A new simile for "dull" or "lifeless": "After the first three, he reacted to the joyous occasions like a guy straggling into an 8 a.m. econ class."
"Philadelphia is home to the least attractive people in the United States".
When I lived in northeastern Pennsylvania, we knew that really unattractive people lived in Jersey.
A fine Steven Landsburg column, "Save the Earth in Six Hard Questions: What Al Gore Doesn't Understand About Climate Change".
5. Just how rich are those future generations likely to be? If you expect economic growth to continue at the average annual rate of 2.3 percent, to which we've grown accustomed, then in 400 years, the average American will have an income of more than $1 million per day—and that's in the equivalent of today's dollars (i.e., after correcting for inflation). Does it really make sense for you and me to sacrifice for the benefit of those future gazillionaires?
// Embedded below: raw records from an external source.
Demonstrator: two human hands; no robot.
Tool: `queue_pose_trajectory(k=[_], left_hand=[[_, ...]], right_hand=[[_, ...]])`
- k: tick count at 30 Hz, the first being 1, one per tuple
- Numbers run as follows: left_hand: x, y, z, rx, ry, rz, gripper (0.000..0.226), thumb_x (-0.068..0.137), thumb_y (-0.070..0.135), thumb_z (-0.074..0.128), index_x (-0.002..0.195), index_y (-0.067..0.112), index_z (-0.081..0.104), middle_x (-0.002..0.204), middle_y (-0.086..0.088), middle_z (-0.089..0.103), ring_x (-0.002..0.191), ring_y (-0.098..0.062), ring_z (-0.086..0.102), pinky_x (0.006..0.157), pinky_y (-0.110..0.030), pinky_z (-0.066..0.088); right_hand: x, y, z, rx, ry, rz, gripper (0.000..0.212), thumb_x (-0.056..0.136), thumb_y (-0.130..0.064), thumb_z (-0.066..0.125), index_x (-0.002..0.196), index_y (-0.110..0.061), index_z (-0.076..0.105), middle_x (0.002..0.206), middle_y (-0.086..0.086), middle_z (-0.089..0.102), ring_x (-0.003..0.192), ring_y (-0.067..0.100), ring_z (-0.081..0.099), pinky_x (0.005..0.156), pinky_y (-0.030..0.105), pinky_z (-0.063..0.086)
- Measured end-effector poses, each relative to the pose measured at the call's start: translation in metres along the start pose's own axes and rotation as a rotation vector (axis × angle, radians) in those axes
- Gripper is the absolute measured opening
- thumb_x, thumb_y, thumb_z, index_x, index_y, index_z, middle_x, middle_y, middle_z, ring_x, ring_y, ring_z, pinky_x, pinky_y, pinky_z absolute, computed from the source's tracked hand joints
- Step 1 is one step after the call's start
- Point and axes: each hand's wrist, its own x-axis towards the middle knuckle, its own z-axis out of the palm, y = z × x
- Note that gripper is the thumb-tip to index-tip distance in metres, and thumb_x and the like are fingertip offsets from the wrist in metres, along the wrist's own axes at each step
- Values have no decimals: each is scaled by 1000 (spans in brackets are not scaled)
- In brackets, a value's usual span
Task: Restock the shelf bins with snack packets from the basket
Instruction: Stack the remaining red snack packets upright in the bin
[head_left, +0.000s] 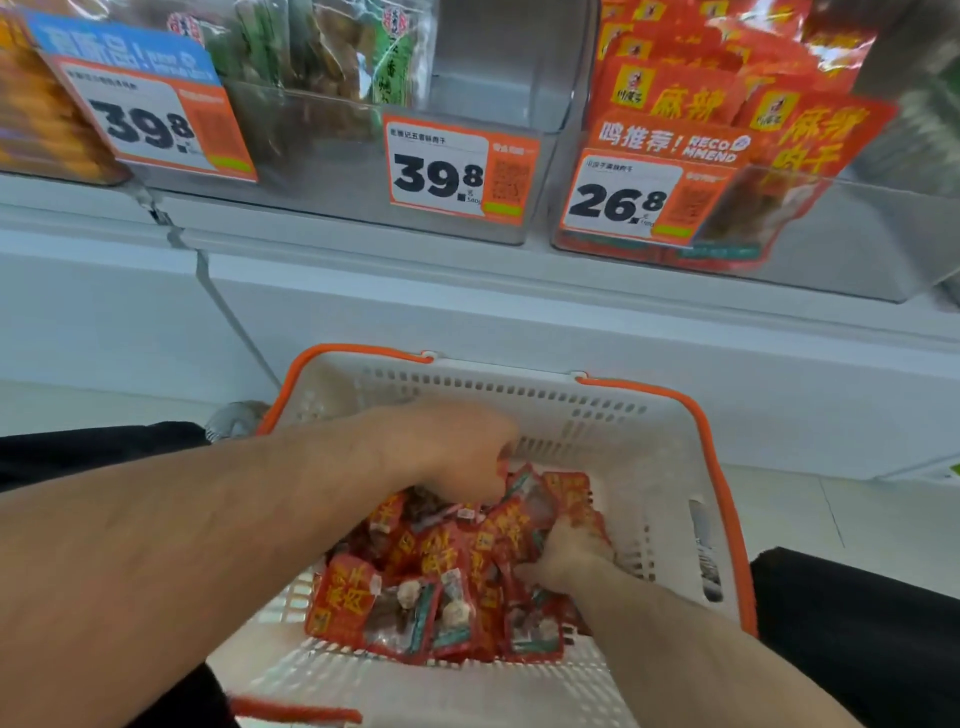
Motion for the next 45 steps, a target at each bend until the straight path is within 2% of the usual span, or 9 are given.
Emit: queue_pose_trajectory(k=[7,11,15,23,30,34,37,41,45], left_hand=[[10,0,-1,18,-52,-7,19,90,30,54,106,21,59,97,3,59,85,-18,58,69,-31,48],[13,7,0,54,-27,22,17,91,33,53,105,23,58,93,5,57,82,-17,56,67,-30,46],[9,12,-1,42,10,35,13,91,35,56,98,24,54,85,7,53,74,-13,51,63,-29,41],[-1,5,0,-25,215,-50,68,82,55,63,140,25,44,139,0,50,125,-23,48,104,-40,41],[-11,11,-8,-615,442,27,30,78,34,76,104,32,62,94,14,66,85,-4,64,68,-15,48],[-17,4,-15,-363,698,95,17,80,32,75,95,31,68,85,12,66,84,-11,64,72,-29,48],[-20,2,-26,-127,1046,419,15,75,26,65,90,28,68,91,15,71,85,-8,65,76,-32,45],[-23,18,-56,182,1329,725,22,77,14,63,96,26,61,102,3,70,94,-16,59,82,-32,38],[-18,29,-86,264,1468,684,16,79,17,75,93,24,72,108,-2,63,98,-24,56,88,-36,35]], right_hand=[[-21,-2,11,-69,60,-118,92,87,-61,52,151,-3,19,150,21,34,130,37,46,106,42,42],[-32,2,-16,-142,99,-216,39,92,-22,55,127,-6,57,126,12,63,112,30,62,91,37,53],[-42,5,-72,-101,137,-322,18,93,-20,57,104,-12,68,104,9,67,97,29,65,80,38,55],[-98,18,-195,261,-21,-486,25,96,-26,55,108,-6,64,110,19,65,89,29,62,88,55,53],[-165,22,-237,632,-171,-664,25,95,-13,60,114,2,64,114,22,68,97,27,64,96,45,51],[-176,39,-251,908,-330,-673,48,77,-42,62,116,-14,66,114,10,67,102,22,61,83,38,54],[-178,52,-254,989,-304,-608,69,72,-55,60,127,-13,59,109,5,68,95,20,61,80,36,50],[-188,57,-246,1037,-403,-780,55,67,-39,82,113,-13,68,110,11,67,102,26,58,89,42,42],[-198,58,-256,1293,-423,-908,33,79,-9,62,112,-7,65,100,8,73,90,19,71,80,32,57]])
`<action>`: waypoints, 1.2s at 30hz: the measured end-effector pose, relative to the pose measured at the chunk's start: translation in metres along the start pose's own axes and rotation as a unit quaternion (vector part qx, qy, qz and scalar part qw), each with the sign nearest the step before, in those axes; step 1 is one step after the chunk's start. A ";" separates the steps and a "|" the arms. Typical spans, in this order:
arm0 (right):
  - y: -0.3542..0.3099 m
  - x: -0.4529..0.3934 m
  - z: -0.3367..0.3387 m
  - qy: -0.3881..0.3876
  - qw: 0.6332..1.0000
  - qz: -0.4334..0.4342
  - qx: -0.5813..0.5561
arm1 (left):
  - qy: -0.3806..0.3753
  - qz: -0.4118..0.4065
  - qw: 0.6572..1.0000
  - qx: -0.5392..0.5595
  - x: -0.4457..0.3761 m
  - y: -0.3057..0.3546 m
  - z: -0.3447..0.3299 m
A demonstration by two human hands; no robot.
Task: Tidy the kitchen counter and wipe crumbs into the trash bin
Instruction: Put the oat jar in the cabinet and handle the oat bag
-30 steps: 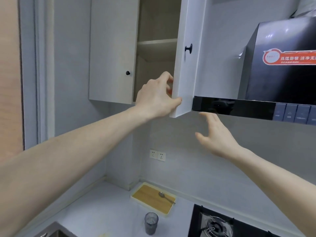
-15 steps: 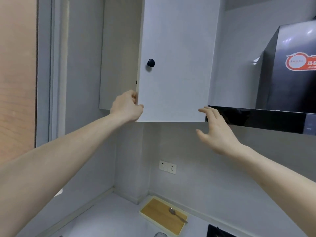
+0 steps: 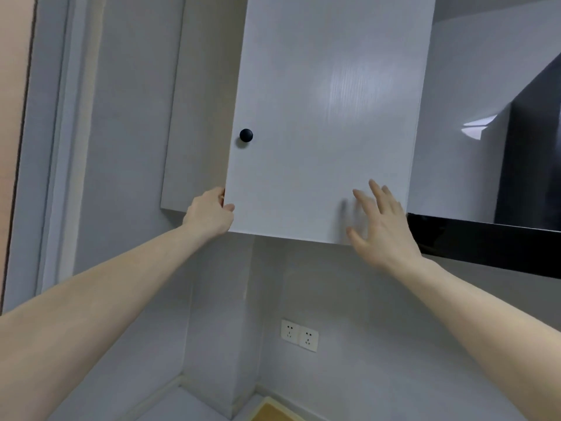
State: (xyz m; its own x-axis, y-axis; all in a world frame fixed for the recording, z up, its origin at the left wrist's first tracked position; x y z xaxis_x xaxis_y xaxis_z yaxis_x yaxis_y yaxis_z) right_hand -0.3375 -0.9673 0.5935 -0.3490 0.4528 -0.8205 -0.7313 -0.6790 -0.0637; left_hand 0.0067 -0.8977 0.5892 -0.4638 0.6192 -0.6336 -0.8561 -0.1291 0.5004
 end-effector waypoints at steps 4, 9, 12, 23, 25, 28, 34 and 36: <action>0.034 -0.014 -0.030 -0.007 0.997 0.000 0.075 | 0.006 -0.039 0.999 -0.020 -0.021 0.000 -0.030; 0.056 -0.014 -0.057 0.019 0.991 0.022 0.131 | 0.052 -0.129 0.978 -0.152 -0.028 0.017 -0.067; 0.061 -0.017 -0.069 0.042 0.987 0.018 0.152 | 0.053 -0.202 0.958 -0.198 -0.039 0.034 -0.089; 0.071 -0.022 -0.085 0.105 0.968 0.036 0.223 | -0.018 -0.232 0.957 -0.171 -0.065 0.052 -0.151; 0.073 -0.022 -0.087 0.113 0.966 0.040 0.230 | -0.024 -0.232 0.958 -0.169 -0.066 0.054 -0.162; 0.075 -0.023 -0.089 0.127 0.963 0.046 0.234 | -0.016 -0.235 0.958 -0.161 -0.068 0.052 -0.168; 0.072 -0.023 -0.086 0.115 0.969 0.041 0.216 | -0.054 -0.233 0.953 -0.184 -0.060 0.052 -0.164; 0.069 -0.020 -0.086 0.103 0.975 0.037 0.192 | -0.098 -0.236 0.949 -0.185 -0.048 0.050 -0.164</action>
State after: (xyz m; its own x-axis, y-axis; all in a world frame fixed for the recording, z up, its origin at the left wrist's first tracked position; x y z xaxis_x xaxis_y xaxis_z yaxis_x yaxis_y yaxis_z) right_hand -0.3305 -1.0735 0.5565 -0.3137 0.2583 -0.9137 -0.8877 -0.4213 0.1857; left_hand -0.0512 -1.0609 0.5474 0.0109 0.8027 -0.5962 -0.9961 -0.0433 -0.0765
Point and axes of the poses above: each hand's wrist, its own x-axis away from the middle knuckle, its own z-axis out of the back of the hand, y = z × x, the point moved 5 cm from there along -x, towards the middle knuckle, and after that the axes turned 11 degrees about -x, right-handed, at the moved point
A response by Joseph Romm is here. The theme: "The realities of catastrophic global warming can render economic analysis largely moot."
Sorry, sir, but economic analysis--properly done--is never "moot".
After Romm' s piece, Landsburg offers a brief but effective rebuttal
Voting is open until Thursday in the "world's largest blog competition," the 2007 Weblog Awards. I hope Door readers will consider voting for the following two nominees.
--My wife's blog, Betsy's Page, nominated in the category of "Best of the Top 501-1000 Blogs".
--Russell Roberts's Econtalk, nominated for "Best Podcast". Roberts has hosted a lot of interesting guests, but he has yet to have on my classmate--and his co-author--John Lott. I hope he corrects this surprising omission soon. (Thanks to Mike Munger for this link.)
Since that teenager dropped dead in Virginia, the major media have begun to notice: a New York Times report on MRSA.
Two on air travel.
Joe Brancatelli discusses the best and worst times to fly into the U.S.'s busiest airports. He provides some useful details, but the overall conclusion is unsurprising.
If there’s a moral in the numbers, it’s this: Fly early in the day. Airlines run their aircraft into and out of connecting hubs, so when a flight arrives late, it affects that aircraft’s next scheduled departure. Delays subsequently cascade throughout the day. By the evening hours, aircraft are so far off schedule that flights have no chance of running punctually.
Foreign Policy lists the world's five worst airports. (None in the U.S.)
The Greatful Dead, May 1984: "Jack Straw".